### [AIM OF THE EXERCISE]
Pictures should be left out when the listing below is repeated word for word.

-*-*-

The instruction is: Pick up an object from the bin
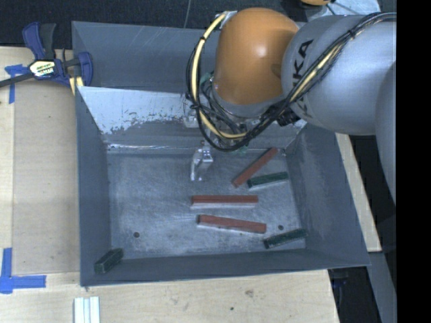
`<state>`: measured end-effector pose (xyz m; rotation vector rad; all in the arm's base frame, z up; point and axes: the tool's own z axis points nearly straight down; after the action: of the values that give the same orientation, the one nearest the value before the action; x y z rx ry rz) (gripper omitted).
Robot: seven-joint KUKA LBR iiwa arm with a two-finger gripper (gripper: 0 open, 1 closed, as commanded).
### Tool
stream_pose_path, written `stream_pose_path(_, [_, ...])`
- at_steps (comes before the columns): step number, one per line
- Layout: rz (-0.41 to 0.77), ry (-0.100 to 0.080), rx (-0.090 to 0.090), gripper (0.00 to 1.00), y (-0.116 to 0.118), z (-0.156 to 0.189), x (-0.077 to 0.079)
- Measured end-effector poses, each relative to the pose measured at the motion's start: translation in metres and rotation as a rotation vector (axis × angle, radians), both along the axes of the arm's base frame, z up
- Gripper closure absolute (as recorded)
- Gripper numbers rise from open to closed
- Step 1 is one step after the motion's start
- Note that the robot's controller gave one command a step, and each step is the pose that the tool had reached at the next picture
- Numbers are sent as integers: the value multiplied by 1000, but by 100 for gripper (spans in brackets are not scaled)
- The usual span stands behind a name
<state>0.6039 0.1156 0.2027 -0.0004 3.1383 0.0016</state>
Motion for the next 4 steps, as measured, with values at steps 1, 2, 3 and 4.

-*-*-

### [OUTPUT OF THE TASK]
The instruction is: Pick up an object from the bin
`<state>`: measured end-effector pose (xyz m; rotation vector rad; all in the arm's base frame, z up; point and axes: the tool's own z axis points nearly straight down; after the action: of the values that give the same orientation, the one nearest the value before the action; x y z rx ry rz) (gripper omitted).
Robot: seven-joint KUKA LBR iiwa arm with a two-finger gripper (gripper: 0 open, 1 closed, as commanded).
### Tool
stream_pose_path, written `stream_pose_path(_, [_, ...])`
- at_steps (comes before the columns): step number, one per line
- Layout: rz (-0.41 to 0.77), ry (-0.100 to 0.080), rx (-0.090 to 0.090), gripper (0.00 to 1.00), y (-0.116 to 0.118), z (-0.156 to 0.189), x (-0.077 to 0.079)
- Measured end-effector poses, each relative to the pose measured at the motion's start: translation in metres and rotation as a rotation vector (axis × angle, radians), both along the axes of the arm's base frame, z up
- Gripper closure absolute (as recorded)
- Gripper numbers rise from open to closed
- Step 1 is one step after the motion's start
- Note that the robot's controller gave one command a step, and each step is the pose that the tool had reached at the next picture
- Numbers are sent as integers: the value multiplied by 1000, but by 100 for gripper (spans in brackets are not scaled)
- The usual span stands behind a name
<state>0.6039 0.1156 0.2027 -0.0004 3.1383 0.0016</state>
Motion for the next 4 steps, as measured, with values at steps 1, 2, 3 and 4.

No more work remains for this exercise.